▶ [Task prompt]: Go through the material below and copy all lines with "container".

..............................

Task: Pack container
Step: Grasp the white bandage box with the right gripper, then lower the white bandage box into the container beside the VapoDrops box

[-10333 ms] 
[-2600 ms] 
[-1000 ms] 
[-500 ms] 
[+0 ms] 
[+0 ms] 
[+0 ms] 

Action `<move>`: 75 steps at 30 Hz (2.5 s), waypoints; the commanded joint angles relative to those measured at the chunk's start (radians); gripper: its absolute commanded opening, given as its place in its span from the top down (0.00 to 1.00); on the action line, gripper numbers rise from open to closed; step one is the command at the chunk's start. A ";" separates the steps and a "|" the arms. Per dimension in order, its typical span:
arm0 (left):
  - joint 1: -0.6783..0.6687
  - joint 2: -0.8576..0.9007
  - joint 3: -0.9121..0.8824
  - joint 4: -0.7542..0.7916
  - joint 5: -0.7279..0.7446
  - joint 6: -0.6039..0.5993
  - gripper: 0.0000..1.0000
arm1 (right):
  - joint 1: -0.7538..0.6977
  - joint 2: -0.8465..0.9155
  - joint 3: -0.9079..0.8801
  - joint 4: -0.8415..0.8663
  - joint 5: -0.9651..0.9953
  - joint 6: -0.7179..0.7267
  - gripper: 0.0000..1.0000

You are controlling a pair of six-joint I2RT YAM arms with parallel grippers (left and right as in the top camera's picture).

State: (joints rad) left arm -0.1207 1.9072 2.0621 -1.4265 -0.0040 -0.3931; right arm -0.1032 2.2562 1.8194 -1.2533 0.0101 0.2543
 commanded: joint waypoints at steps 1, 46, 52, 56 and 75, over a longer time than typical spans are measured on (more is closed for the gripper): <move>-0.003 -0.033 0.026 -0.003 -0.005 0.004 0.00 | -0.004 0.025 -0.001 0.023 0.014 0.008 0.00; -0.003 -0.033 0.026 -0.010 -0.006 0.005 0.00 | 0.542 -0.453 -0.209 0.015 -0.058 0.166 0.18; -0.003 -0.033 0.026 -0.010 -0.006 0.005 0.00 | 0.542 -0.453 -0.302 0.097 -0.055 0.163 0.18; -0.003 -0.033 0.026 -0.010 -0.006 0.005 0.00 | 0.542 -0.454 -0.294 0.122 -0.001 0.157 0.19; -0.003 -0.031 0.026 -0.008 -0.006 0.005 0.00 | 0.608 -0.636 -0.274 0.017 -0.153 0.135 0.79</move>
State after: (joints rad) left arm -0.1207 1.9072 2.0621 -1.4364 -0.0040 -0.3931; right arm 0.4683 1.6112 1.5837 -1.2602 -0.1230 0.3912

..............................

▶ [Answer area]:
Task: Pack container
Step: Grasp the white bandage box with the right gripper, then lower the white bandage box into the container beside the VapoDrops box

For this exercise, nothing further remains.